Novartis lawsuit (re India patent law & access to medicine)
|In 1997, Novartis, the main producer of a drug used for treating blood cancer, filed a patent application in India. Novartis argued this new form of the drug was significantly different to be considered an invention. The court rejected Novartis's argument and found the company failed to prove improved therapeutic efficacy of the new version.|
Worldwide, Novartis is the main producer of Glivec, a drug used for treating blood cancer. The company has sought a patent that would give it the exclusive right to produce Glivec, stopping production by the generic drugs industry in India.
In 1997, when India did not allow protection for pharmaceutical products, Novartis filed a patent application in the Chennai Patent Controller’s office for what Novartis claimed was a new form of Glivec. The application was kept on hold until 2005 when India amended its patent system. In January 2006, the Patent Controller rejected the application, stating that the Patents Act does not allow protection for products that are a modified version of an existing drug, and that in this case the new version lacked novelty. In May 2006, Novartis challenged this decision in the Chennai High Court.
In August 2007, the Chennai High Court transferred the case to the newly-created Patent Office in the Intellectual Property Appellate Board. In June 2009, the Appellate Board disagreed with the Patent Controller and found that Glivec was new and involved an inventive step.

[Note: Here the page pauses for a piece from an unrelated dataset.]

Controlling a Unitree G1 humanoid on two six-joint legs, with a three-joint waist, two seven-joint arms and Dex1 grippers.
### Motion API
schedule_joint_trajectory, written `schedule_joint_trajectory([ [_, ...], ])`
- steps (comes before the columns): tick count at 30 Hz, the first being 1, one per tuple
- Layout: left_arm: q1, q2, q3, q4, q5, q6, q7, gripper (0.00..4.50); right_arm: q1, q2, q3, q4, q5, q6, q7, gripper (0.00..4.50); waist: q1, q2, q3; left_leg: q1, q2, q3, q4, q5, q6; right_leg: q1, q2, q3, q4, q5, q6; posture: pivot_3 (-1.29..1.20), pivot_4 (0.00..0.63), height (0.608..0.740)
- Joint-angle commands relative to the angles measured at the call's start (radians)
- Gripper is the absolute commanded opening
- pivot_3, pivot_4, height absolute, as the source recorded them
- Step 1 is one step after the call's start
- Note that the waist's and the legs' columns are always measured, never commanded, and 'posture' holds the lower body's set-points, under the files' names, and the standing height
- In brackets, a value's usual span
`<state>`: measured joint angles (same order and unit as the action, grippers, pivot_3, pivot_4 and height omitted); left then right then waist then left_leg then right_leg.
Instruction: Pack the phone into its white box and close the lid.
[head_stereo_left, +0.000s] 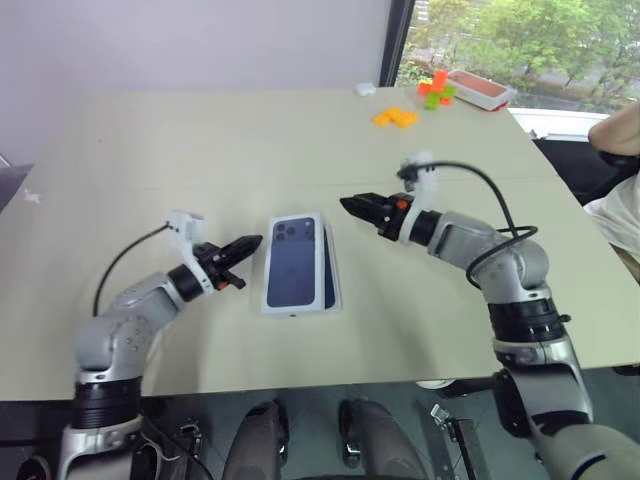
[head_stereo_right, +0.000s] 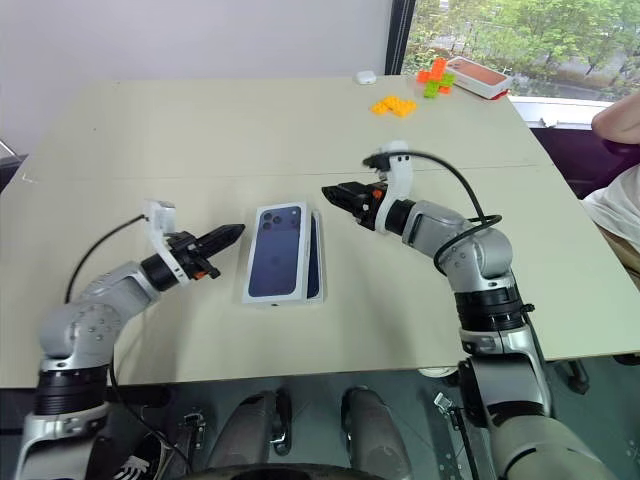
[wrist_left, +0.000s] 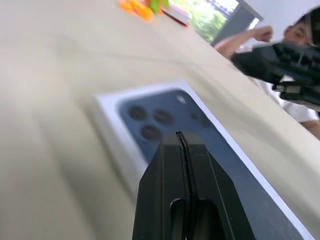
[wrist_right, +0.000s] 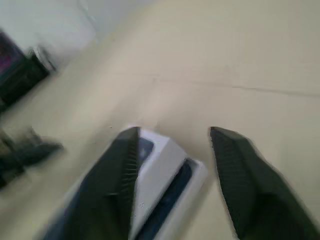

However, it still denied patent protection because it said Novartis did not demonstrate that the new product was more effective than the previous one, as laid required by the Patents Act.
Novartis petitioned the Supreme Court to review the Intellectual Property Appellate Board’s decision. The company argued that Glivec had satisfied key criteria including novelty, and hence it should be considered an “invention” under the Patents Act. In April 2013 the Supreme Court upheld the Appellate Board’s decision and its finding that Novartis failed to prove improved therapeutic efficacy of the new version.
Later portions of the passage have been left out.